I've read a lot of papers about the Nearest Neighbor problem, and it seems that indexing techniques like randomized kd-trees or LSH has been successfully used for Content Based Image Retrieval (CBIR), which can operate in high dimensional space. One really common experiment is given a SIFT query vector, find the most similar SIFT descriptor in the dataset. If we repeat the process with all the detected SIFT descriptors we can find the most similar image.

However, another popular approach is using Bag of Visual Words and convert all the SIFT descriptors detected into an huge sparse vector, which can be indexed with the same text techniques (e.g. inverted index).

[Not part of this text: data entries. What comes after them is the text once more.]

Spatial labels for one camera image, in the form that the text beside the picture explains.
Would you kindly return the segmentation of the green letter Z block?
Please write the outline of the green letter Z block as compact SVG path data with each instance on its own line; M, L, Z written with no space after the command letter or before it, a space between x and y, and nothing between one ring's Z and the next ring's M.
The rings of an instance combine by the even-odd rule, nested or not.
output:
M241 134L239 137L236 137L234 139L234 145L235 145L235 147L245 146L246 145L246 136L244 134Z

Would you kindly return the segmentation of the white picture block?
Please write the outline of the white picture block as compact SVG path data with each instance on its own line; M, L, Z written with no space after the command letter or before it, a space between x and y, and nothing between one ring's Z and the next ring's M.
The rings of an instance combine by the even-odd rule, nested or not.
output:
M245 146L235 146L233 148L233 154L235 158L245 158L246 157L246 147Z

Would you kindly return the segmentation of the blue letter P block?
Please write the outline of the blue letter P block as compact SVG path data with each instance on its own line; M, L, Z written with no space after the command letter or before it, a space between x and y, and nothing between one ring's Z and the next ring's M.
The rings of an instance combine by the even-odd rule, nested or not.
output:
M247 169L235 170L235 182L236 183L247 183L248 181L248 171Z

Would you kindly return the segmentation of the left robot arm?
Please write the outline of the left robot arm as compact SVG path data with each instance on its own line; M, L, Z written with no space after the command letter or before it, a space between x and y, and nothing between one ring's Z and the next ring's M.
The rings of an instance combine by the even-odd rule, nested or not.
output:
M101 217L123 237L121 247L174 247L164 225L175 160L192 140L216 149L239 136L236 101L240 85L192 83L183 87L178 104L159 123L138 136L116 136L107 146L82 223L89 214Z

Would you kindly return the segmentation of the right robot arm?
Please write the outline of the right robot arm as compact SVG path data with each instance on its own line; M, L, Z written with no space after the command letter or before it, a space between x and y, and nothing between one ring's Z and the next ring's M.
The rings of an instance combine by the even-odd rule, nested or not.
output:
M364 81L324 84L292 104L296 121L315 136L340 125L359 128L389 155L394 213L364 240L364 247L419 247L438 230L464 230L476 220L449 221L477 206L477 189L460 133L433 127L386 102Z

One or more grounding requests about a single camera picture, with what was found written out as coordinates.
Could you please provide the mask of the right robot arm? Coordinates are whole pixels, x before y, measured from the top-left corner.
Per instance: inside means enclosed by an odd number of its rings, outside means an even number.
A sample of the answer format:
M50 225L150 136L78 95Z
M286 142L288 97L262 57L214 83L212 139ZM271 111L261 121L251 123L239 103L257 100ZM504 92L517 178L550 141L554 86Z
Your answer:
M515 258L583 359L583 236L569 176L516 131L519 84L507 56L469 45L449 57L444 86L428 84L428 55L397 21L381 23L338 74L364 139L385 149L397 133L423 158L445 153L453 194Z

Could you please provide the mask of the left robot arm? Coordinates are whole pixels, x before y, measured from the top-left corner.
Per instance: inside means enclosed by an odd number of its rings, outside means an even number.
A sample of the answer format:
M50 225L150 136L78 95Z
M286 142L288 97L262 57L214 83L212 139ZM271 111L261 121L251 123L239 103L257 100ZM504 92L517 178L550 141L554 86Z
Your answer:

My question is: these two different approaches ( matching the SIFT descriptors through Nearest Neighbor technique VS Bag of Features on SIFT descriptors + invert index) are extremely different and I don't understand which one is better.

If the second approach is better, what is the application of Nearest Neighbor in Computer Vision / Image Processing?

Oh boy, you are asking a question that even the papers can't answer, I think. In order to compare, one should take the state-of-the-art technologies of both approaches and compare them, measure speed, accuracy and recall. The one with the best characteristics is better than the other.

Personally, I hadn't heard much of the Bag of Visual Words, I had used the bag of words model only in text related projects, not images-relevant ones. Moreover, I am pretty sure I have seen many people use the 1st approach (including me and our research).

That's the best I got, so if I were you I would search for a paper that compares these two approaches, and if I couldn't find one, I would find the best representative of both approaches (the link you posted has a paper of 2009, that's old I guess), and check their experiments.

But be careful! In order to compare the approaches by the best representatives, you need to make sure that the experiments of each paper are super-relevant, the machines used are of the same "powerness", the data used are of the same nature and size, and so on.